WORK INSTRUCTIONS: From the line with "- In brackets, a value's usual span" to the line with "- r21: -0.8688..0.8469", retype every line exactly, including those two, and leave out the rest of the data below.

[Records from a collection]
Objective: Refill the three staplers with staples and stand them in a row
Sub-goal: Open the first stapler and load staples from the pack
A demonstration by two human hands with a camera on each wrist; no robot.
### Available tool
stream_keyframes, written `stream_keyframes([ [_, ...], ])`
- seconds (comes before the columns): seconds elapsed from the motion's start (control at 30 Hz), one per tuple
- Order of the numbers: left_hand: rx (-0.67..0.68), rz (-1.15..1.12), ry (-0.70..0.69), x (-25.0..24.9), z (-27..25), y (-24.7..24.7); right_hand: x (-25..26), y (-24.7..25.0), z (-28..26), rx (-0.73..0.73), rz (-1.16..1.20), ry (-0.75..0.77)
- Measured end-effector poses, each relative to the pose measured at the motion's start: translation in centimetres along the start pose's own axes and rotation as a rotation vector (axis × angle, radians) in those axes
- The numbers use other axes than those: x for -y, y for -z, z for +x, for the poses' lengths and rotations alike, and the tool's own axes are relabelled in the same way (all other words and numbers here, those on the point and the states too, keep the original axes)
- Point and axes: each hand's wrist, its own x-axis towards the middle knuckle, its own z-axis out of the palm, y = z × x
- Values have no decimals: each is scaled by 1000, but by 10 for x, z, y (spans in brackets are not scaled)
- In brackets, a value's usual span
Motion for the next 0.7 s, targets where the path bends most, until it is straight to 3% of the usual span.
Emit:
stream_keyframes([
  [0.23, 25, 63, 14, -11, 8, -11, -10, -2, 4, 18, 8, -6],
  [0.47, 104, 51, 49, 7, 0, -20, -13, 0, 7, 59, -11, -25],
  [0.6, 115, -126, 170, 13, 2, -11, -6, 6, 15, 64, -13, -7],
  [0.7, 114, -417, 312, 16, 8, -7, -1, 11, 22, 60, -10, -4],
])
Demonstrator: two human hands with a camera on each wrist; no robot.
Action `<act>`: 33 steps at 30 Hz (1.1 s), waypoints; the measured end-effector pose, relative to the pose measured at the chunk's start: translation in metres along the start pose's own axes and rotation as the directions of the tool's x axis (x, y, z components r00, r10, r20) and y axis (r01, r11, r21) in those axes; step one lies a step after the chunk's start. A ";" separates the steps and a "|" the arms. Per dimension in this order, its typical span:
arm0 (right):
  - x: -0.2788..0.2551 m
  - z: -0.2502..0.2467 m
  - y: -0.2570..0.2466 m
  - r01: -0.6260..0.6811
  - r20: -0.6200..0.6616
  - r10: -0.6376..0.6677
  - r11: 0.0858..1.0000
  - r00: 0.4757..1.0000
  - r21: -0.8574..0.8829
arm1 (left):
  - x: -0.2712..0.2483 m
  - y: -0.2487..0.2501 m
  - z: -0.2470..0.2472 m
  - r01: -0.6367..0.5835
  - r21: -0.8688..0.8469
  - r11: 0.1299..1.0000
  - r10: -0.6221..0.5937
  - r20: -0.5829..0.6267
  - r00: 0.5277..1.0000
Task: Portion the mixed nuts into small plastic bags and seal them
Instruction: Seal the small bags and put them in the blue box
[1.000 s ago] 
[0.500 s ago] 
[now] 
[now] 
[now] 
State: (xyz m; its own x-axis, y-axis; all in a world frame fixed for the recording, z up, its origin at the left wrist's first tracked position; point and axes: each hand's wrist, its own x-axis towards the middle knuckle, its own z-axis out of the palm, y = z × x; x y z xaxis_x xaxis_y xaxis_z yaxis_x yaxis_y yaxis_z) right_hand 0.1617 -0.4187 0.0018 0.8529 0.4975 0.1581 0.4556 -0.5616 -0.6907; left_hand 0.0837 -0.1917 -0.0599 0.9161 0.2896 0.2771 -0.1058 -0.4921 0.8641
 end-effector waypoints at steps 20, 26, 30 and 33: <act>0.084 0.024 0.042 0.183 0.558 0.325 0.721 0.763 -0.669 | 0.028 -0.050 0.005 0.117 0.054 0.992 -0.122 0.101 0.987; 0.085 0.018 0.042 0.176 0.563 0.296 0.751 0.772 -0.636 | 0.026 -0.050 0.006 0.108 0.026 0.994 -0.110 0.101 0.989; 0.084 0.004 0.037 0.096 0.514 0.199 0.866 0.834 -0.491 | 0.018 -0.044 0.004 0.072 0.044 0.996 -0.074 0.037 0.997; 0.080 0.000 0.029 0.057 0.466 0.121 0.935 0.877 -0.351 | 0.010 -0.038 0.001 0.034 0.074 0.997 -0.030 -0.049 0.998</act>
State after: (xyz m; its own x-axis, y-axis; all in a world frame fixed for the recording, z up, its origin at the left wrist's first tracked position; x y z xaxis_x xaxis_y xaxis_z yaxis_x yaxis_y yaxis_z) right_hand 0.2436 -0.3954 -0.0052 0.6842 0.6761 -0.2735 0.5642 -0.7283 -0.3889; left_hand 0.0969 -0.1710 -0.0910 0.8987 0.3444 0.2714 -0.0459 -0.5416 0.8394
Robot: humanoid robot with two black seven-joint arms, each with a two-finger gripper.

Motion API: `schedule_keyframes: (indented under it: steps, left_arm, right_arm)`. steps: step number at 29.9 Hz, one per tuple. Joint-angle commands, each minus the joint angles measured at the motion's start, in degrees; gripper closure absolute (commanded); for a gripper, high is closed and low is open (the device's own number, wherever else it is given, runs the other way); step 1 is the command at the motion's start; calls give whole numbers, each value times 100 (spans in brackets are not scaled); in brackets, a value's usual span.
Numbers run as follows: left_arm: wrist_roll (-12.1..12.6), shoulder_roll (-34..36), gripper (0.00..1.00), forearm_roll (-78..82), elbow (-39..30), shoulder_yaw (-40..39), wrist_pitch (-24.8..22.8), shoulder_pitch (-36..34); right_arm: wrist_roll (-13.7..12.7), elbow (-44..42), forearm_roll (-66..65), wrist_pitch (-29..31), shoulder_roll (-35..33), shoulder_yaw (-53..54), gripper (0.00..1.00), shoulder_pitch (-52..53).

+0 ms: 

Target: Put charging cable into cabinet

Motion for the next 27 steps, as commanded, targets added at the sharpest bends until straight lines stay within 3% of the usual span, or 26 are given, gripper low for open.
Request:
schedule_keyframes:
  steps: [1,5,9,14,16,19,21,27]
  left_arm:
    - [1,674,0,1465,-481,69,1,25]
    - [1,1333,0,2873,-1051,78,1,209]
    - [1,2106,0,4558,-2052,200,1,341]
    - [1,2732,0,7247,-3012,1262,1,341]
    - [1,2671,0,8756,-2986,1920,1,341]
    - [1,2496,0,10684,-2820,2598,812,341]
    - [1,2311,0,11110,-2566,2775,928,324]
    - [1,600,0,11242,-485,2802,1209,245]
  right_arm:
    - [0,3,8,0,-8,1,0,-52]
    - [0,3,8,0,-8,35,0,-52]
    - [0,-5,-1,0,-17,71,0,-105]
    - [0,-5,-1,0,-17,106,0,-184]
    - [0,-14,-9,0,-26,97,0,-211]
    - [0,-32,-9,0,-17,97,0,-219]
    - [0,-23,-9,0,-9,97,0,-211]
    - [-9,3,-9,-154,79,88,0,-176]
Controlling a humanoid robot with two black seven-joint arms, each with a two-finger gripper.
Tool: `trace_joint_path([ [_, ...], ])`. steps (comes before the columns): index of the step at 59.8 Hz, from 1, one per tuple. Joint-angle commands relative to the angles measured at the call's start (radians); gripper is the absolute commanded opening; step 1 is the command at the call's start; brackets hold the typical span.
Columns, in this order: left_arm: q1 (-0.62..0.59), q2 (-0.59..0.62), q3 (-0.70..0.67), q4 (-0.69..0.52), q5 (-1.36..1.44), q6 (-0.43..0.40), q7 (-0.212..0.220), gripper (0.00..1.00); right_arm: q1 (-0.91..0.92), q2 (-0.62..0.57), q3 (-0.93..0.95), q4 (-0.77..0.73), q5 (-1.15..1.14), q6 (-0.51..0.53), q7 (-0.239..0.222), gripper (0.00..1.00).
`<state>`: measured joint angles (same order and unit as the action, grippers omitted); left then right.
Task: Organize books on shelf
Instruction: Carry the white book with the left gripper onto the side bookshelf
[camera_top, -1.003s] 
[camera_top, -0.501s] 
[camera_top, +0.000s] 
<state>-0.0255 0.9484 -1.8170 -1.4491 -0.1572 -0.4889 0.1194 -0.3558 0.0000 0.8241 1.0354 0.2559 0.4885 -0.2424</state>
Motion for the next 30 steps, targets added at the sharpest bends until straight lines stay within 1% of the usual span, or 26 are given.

YOUR SOLUTION:
- In brackets, a value's usual span
Motion for the next 0.7 s, targets where the path bends most, until it is straight to 3% of the usual span.
Emit:
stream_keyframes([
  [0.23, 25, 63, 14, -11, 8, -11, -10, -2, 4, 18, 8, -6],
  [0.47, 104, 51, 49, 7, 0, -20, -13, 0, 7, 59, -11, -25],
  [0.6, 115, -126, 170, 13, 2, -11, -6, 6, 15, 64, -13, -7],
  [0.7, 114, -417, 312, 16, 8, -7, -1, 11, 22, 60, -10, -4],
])
Demonstrator: two human hands with a camera on each wrist; no robot.
Action `<act>`: 33 steps at 30 Hz (1.1 s), waypoints; the measured end-effector pose, relative to the pose measured at the chunk's start: translation in metres along the start pose's own axes and rotation as the directions of the tool's x axis (x, y, z components r00, r10, r20) and y axis (r01, r11, r21) in those axes; step one lies a step after the chunk's start. A ";" separates the steps and a "|" the arms. Per dimension in this order, its typical span:
arm0 (right):
  - x: -0.2788..0.2551 m
  - z: -0.2502..0.2467 m
  - y: -0.2570..0.2466 m
  - r01: -0.6260..0.6811
  - r20: -0.6200..0.6616
  - r10: -0.6376..0.6677
  - r11: 0.0858..1.0000
  - r00: 0.4757..1.0000
  - r21: -0.8574..0.8829
arm1 (left):
  - x: -0.2712..0.2483 m
  - y: -0.2487..0.2501 m
  - z: -0.2470..0.2472 m
  - r01: -0.6367..0.5835
  - r21: -0.8688..0.8469

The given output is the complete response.